Salsa adaptation of a behind-the-back hand-change turn

SalsaLevel: Intermediate1 min read2 citations

In salsa, the Texas Tommy is a partnered figure rather than the early twentieth-century dance of the same name; the older Texas Tommy originated in San Francisco's Barbary Coast scene around 1910 and later became associated with swing lineage.[1] Salsa usage keeps the recognizable hand idea: a connected hand is guided behind the follower's back during a travelling turn, comparable to the swing move also called Apache in some partner-dance vocabularies.[2] In slot-based salsa the figure is usually built from open or right-to-right handhold. On the first measure the partners make their normal On1 break and the leader opens a passage; the follower does not break forward, but enters the slot after replacing weight. On the second measure the follower travels through the opened track while rotating in staged portions, commonly about a quarter-turn into the pathway, a further half-turn while passing, and a final quarter-turn to re-face the leader. The leader stays compact, changes the hand path behind the follower only after her shoulder line has cleared, and avoids pulling the arm across the lower back. The name is common in English-language salsa instruction, while many Afro-Cuban and Colombian social contexts either do not center the slot figure or borrow the English term when it appears.

How it's danced

Lead and follow cues

CountOn1 salsa: one break per measure, on 1 and 5. First measure 1-2-3 sets the open pathway after both partners break away from each other; second measure 5-6-7 carries the follower through the slot with a staged clockwise turn of roughly 90 degrees into the path, about 180 degrees while passing, and about 90 degrees to re-face, for roughly one full turn total.

Lead

On1 from open or right-to-right hold: 1 break back on left, 2 replace right, 3 step left while opening the slot and presenting a forward path. On 5 guide the follower forward and begin a clockwise travelling turn only after her frame has entered the slot; on 6 keep the connected hand close enough to pass behind her back without twisting the shoulder; on 7 receive or release as she finishes facing back toward the leader.

Follow

On1 from open or right-to-right hold: 1 break back on right, 2 replace left, 3 step forward on right only after the lead opens the pathway. On 5 travel forward on left and begin the clockwise reorientation, on 6 continue through the slot as the connected hand passes behind the back, and on 7 step left to complete the staged turn and re-face the leader.

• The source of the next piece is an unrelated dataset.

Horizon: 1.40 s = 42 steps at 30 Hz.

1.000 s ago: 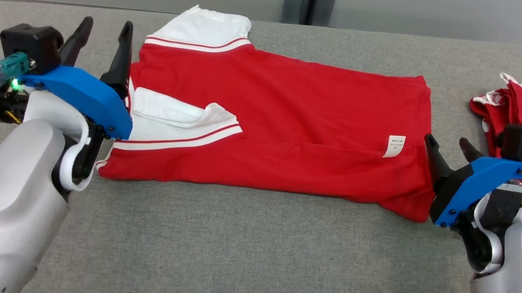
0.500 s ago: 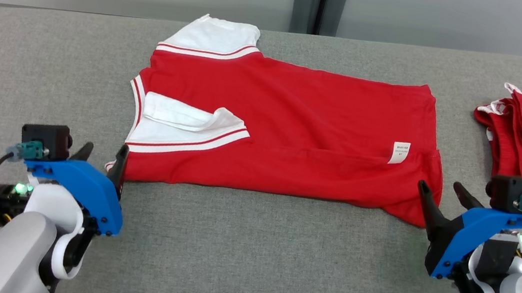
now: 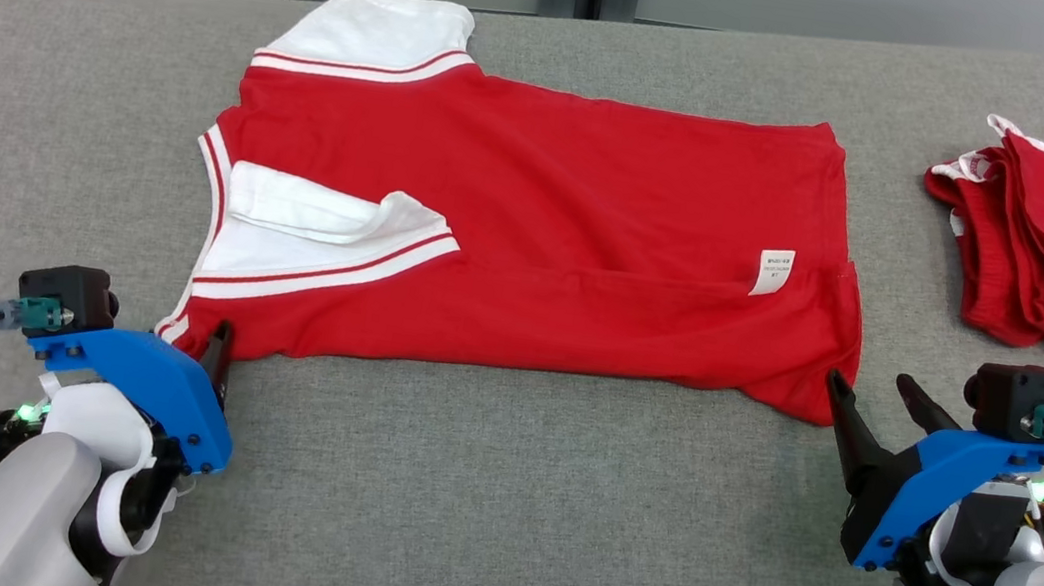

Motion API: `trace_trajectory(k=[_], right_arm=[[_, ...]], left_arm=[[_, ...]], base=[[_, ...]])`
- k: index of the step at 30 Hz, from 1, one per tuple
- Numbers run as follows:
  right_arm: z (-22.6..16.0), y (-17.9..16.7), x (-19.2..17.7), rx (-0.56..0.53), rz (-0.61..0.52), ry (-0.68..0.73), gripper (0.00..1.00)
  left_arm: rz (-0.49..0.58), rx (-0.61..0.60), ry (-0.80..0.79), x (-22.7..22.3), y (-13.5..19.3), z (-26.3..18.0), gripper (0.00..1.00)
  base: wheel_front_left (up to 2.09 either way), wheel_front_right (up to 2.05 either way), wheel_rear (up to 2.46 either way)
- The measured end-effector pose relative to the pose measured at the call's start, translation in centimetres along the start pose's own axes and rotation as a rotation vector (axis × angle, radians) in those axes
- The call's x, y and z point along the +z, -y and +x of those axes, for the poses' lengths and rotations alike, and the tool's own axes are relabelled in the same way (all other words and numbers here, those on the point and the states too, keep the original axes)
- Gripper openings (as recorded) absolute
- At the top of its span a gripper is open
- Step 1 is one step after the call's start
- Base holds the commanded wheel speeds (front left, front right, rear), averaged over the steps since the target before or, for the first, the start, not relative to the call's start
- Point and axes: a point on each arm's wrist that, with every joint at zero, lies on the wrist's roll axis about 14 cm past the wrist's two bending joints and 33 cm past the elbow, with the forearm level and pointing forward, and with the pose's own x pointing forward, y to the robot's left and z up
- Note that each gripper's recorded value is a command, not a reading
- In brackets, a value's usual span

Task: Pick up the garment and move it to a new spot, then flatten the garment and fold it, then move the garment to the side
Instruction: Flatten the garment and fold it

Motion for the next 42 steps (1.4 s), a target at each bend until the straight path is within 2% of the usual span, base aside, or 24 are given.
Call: trace_trajectory(k=[3,4,5,6,7,16,29,30,31,33,38,42], right_arm=[[0.0,0.2,0.0,-0.005,0.003,-0.001,1.0],[0.0,0.2,0.0,-0.006,0.003,-0.002,1.0],[0.0,0.3,-0.1,-0.007,0.004,-0.005,1.0],[0.1,0.3,-0.2,-0.008,0.005,-0.009,1.0],[0.1,0.3,-0.3,-0.01,0.006,-0.012,1.0],[1.5,0.9,-1.2,-0.028,0.037,-0.061,1.0],[3.8,-1.8,-3.4,0.039,0.035,-0.162,1.0],[3.8,-2.0,-3.4,0.046,0.033,-0.159,0.61],[3.9,-2.2,-3.4,0.05,0.033,-0.158,0.44],[3.9,-2.9,-3.4,0.066,0.022,-0.153,0.0],[3.4,-2.8,-2.4,0.072,0.032,-0.123,0.0],[1.6,-0.6,-0.3,0.059,0.047,-0.071,0.0]], left_arm=[[-0.005,-0.01,-0.015,-0.1,0.3,0.4,1.0],[-0.003,-0.01,-0.022,-0.2,0.3,0.5,0.92],[-0.001,-0.014,-0.025,-0.2,0.4,0.6,0.67],[0.0,-0.016,-0.025,-0.2,0.5,0.6,0.22],[0.002,-0.02,-0.024,-0.2,0.6,0.7,0.0],[0.017,-0.05,0.043,1.2,1.4,0.3,0.0],[0.012,-0.068,0.117,2.6,1.8,-0.9,0.0],[0.012,-0.068,0.125,2.7,1.8,-1.0,0.0],[0.012,-0.067,0.129,2.8,1.8,-1.1,0.0],[0.009,-0.075,0.15,3.2,2.1,-1.5,0.0],[0.001,-0.091,0.198,3.9,2.5,-2.7,0.0],[-0.018,-0.12,0.253,4.1,3.2,-5.4,0.0]], base=[[0.0,0.0,0.0],[0.0,0.0,0.0],[0.0,0.0,0.0],[0.0,0.0,0.0],[0.0,0.0,0.0],[0.0,0.0,0.0],[0.0,0.0,0.0],[0.0,0.0,0.0],[0.0,0.0,0.0],[0.0,0.0,0.0],[0.0,0.0,0.0],[0.0,0.0,0.0]])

Song timingBest at moderate social salsa tempos around 150-185 bpm, where the follower can complete the staged travelling turn without shoulder pressure. Around 190 bpm and above it becomes a fast-end pattern and should be simplified or released early. For On2 use, the same physical actions shift to 2-3-4 and 6-7-8, with breaks on 2 and 6.

Learn first

Prerequisites

  • On1 salsa basic
  • open hold
  • cross-body lead pathway
  • follower right turn
  • comfortable hand changes without gripping

Watch out

Common mistakes

  • Starting the follower forward on count 1 instead of allowing her normal back break on right.
  • Pulling the follower's arm behind the back before her torso has cleared the slot.
  • Letting the hand path drift high behind the shoulder instead of keeping it low and close to the follower's back line.
  • Treating the turn as one late whip rather than splitting the rotation across entry, travel, and exit.
  • Under-rotating so the follower stops short of re-facing the leader on count 7.
  • Using the ballroom phrase line of dance instead of the salsa slot.

Don't confuse with

Easily confused moves

  • The historical Texas Tommy social dance is not the same thing as the salsa figure.
  • Apache may name the same behind-the-back partner-dance idea in some scenes, but it is not a separate salsa basic.
  • Paso cruzado and cruzado describe crossed footwork in Spanish-language dance contexts and should not be used as translations for this figure.
  • Hammerlock names a held arm position; Texas Tommy names a travelling figure that may pass through or finish in that position.

Around the world

Other names

  • English-language salsa scenes

    Texas Tommy

    Common borrowed name for the salsa figure with a behind-the-back hand path.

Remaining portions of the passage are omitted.